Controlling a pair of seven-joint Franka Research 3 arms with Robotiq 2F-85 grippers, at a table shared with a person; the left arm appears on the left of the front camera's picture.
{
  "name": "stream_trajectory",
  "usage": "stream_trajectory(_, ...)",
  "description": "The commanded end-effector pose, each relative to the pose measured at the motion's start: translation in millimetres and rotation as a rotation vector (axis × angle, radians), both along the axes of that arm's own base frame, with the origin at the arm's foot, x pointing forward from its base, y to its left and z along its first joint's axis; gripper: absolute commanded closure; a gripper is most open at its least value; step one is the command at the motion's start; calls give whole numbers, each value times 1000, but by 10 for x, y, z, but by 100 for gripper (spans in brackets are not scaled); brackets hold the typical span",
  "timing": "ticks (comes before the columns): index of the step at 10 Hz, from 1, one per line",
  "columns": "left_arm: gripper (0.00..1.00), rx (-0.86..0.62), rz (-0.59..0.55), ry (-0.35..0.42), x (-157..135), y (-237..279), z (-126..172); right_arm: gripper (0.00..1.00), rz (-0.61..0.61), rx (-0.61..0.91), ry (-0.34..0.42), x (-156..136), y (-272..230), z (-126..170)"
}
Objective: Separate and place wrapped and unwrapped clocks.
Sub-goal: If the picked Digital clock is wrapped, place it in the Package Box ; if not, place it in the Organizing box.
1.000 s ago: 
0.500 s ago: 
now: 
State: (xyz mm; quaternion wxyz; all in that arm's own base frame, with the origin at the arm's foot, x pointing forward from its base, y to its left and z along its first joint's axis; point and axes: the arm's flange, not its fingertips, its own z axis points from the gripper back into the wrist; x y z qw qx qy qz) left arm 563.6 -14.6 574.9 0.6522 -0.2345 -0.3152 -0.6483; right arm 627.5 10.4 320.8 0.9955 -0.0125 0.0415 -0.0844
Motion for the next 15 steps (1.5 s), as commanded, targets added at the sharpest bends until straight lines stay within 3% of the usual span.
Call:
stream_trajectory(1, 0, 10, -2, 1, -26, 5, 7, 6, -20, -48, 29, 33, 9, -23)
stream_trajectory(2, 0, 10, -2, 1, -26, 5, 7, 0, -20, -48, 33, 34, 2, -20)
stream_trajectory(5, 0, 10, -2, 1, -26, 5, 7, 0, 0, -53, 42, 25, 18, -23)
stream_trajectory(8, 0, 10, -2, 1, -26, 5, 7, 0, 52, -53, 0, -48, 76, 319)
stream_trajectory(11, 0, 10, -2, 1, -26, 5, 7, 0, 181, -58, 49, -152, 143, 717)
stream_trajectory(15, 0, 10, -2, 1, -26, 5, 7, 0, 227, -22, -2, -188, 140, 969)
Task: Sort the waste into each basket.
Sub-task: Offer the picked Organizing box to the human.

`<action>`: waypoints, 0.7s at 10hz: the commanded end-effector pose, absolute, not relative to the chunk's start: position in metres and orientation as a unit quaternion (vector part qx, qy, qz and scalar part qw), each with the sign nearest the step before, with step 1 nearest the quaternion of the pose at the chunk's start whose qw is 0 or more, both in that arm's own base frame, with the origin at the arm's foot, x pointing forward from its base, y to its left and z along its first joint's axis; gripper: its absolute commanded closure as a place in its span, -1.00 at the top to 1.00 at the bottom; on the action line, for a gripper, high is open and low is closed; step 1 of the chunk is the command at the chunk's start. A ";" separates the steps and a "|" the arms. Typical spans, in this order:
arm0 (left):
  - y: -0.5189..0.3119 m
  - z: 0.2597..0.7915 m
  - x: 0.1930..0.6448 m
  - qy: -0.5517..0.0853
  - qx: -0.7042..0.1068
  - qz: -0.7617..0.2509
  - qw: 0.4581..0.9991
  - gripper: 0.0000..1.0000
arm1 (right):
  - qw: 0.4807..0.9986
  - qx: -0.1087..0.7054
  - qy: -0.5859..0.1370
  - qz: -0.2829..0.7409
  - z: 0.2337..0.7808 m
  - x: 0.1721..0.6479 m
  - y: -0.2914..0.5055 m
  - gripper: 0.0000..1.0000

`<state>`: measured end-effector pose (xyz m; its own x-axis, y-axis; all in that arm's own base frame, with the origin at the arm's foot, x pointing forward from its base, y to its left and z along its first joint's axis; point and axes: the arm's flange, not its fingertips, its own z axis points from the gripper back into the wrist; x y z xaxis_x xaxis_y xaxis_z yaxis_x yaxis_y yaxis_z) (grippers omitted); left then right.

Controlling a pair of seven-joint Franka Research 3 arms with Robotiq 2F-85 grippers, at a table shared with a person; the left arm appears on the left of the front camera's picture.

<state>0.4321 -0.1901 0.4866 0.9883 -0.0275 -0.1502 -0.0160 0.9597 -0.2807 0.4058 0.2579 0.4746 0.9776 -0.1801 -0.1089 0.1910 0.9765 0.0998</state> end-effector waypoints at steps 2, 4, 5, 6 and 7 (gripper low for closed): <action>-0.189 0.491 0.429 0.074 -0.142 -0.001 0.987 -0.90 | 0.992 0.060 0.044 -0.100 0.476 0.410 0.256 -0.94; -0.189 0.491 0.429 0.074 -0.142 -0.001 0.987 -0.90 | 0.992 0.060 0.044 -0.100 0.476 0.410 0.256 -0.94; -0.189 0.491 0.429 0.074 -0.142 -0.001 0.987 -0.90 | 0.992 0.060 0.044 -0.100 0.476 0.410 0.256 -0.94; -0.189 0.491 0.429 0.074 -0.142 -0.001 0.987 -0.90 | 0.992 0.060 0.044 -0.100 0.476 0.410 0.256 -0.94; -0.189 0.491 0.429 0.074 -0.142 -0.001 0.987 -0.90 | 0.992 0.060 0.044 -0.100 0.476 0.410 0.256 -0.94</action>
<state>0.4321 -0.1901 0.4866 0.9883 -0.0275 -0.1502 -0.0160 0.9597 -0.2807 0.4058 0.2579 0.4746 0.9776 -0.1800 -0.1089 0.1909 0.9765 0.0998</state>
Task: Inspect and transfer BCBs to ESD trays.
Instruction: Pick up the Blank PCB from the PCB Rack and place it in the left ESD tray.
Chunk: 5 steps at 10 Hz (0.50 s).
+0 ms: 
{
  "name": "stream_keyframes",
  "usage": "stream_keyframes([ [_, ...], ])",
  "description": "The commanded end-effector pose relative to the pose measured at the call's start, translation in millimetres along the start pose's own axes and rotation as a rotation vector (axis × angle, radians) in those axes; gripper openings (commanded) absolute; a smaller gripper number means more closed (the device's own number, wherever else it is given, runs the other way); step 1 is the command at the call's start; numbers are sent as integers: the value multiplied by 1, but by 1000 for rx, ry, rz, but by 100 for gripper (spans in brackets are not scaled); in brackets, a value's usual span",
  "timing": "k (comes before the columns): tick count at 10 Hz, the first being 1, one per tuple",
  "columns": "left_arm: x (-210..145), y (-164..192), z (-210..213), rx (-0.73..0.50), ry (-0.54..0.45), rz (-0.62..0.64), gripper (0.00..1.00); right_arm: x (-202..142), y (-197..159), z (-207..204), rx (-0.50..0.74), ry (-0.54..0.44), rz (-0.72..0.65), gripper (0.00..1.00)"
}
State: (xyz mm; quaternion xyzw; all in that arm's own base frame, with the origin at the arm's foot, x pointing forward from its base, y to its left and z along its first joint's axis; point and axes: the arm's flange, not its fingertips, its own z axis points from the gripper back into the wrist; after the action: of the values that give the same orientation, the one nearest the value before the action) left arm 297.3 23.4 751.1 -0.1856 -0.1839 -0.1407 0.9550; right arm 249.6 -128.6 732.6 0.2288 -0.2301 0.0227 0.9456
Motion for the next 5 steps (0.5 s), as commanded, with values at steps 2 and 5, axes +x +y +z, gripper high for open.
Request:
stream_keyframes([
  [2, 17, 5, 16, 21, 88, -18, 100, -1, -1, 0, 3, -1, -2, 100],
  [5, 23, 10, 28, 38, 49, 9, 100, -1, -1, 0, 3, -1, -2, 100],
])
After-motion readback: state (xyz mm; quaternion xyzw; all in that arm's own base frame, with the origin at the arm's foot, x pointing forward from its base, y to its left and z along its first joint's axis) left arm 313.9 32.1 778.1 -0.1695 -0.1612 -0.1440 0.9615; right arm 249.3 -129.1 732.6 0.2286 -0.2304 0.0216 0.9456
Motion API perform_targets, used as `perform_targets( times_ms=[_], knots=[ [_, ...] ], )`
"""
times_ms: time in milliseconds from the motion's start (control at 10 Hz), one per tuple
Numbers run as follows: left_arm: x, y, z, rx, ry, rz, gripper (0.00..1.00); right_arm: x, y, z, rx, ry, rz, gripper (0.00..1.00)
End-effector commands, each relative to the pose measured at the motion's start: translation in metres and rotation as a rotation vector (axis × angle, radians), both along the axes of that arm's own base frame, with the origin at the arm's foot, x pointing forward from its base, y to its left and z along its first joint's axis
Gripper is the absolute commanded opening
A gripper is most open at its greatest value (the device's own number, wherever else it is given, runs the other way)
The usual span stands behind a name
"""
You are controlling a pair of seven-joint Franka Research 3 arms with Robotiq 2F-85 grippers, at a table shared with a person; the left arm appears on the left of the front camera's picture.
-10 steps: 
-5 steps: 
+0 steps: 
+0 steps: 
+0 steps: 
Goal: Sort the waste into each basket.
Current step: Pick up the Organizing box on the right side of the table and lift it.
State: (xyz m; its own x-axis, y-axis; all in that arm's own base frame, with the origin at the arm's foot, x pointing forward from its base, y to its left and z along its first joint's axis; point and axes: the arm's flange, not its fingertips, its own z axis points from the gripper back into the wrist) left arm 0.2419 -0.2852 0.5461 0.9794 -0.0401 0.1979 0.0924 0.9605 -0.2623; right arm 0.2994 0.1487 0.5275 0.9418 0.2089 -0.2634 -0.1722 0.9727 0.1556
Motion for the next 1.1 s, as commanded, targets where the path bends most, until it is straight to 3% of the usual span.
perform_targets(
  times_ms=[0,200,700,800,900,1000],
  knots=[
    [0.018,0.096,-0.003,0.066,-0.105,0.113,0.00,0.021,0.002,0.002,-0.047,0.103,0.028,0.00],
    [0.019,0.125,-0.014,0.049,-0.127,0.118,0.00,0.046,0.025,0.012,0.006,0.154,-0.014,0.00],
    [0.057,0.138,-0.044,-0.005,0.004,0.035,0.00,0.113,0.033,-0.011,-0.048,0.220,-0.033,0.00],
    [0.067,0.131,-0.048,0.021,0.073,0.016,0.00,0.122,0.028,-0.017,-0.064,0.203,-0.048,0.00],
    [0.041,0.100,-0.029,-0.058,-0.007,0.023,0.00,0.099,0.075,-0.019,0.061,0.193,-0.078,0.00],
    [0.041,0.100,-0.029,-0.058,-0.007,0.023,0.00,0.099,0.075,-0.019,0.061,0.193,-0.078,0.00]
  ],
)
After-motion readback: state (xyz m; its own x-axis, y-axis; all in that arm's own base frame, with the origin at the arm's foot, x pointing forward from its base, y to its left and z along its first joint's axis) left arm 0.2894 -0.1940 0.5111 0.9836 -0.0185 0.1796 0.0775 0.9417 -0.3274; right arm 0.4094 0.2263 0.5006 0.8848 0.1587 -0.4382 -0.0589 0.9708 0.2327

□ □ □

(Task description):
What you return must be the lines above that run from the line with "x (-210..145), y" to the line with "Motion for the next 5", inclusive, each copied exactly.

(Output of the exercise):
  "columns": "left_arm: x (-210..145), y (-164..192), z (-210..213), rx (-0.73..0.50), ry (-0.54..0.45), rz (-0.62..0.64), gripper (0.00..1.00); right_arm: x (-202..142), y (-197..159), z (-207..204), rx (-0.50..0.74), ry (-0.54..0.44), rz (-0.72..0.65), gripper (0.00..1.00)"
}
State: (xyz mm; quaternion xyzw; all in that arm's own base frame, with the origin at the arm's foot, x pointing forward from its base, y to its left and z along its first joint's axis; point and axes: the arm's flange, not its fingertips, its own z axis points from the gripper back into the wrist; after the action: of the values that give the same orientation, the one nearest the value before the action) left arm 297.3 23.4 751.1 -0.1856 -0.1839 -0.1407 0.9550; right arm 249.6 -128.6 732.6 0.2288 -0.2301 0.0227 0.9456
Motion for the next 5 steps (0.5 s), as commanded, with values at steps 2 and 5, axes +x +y +z, gripper high for open.

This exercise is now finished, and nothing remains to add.